* [Exercise objective]:
Go through the data below and gather each line containing "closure".

===============

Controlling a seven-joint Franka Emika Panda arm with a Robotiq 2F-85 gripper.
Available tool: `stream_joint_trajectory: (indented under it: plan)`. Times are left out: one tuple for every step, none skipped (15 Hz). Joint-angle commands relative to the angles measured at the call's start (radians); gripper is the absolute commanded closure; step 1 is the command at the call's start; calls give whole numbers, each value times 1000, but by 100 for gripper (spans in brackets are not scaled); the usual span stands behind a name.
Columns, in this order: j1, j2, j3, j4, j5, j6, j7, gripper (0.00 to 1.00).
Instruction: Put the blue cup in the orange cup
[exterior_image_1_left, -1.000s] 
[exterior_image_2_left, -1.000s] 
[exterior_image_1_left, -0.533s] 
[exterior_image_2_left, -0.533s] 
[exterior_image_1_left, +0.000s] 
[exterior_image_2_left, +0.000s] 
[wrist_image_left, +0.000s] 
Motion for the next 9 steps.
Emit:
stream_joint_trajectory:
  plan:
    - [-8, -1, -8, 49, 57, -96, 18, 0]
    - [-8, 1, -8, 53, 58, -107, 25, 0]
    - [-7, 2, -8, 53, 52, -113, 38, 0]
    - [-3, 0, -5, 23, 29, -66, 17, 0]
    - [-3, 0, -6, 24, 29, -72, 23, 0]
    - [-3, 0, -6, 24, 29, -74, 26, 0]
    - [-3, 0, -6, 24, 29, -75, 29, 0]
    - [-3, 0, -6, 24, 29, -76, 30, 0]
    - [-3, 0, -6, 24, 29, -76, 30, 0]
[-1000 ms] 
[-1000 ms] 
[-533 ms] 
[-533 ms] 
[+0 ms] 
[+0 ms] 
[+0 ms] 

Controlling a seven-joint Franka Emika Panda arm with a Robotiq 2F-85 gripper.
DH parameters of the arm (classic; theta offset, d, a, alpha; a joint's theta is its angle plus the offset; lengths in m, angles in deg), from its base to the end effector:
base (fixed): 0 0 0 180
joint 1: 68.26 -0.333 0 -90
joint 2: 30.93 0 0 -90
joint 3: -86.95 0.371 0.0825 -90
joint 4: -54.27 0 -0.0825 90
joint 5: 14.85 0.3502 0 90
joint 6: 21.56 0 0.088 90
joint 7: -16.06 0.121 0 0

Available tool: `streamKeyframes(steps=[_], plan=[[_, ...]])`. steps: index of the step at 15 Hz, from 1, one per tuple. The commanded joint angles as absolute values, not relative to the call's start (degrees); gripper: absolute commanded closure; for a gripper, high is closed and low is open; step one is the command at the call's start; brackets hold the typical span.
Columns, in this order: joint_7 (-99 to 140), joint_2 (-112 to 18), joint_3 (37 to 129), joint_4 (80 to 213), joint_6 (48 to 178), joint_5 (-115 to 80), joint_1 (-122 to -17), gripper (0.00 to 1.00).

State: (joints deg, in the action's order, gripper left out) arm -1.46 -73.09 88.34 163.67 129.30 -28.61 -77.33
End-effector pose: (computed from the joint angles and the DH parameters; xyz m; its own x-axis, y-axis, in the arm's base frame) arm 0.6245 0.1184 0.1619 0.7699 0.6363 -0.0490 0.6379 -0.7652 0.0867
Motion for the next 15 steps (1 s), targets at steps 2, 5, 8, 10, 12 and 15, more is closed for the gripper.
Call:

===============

* [Answer to the exercise]:
Available tool: `stream_joint_trajectory: (indented under it: plan)`. Times are left out: one tuple for every step, none skipped (15 Hz). Joint-angle commands relative to the angles measured at the call's start (radians); gripper is the absolute commanded closure; step 1 is the command at the call's start; calls give whole numbers, each value times 1000, but by 100 for gripper (spans in brackets are not scaled); the usual span stands behind a name.
Available tool: `streamKeyframes(steps=[_], plan=[[_, ...]])`. steps: index of the step at 15 Hz, from 1, one per tuple. The commanded joint angles as absolute values, not relative to the call's start (degrees); gripper: absolute commanded closure; for a gripper, high is closed and low is open; step one is the command at the call's start; brackets hold the typical span.

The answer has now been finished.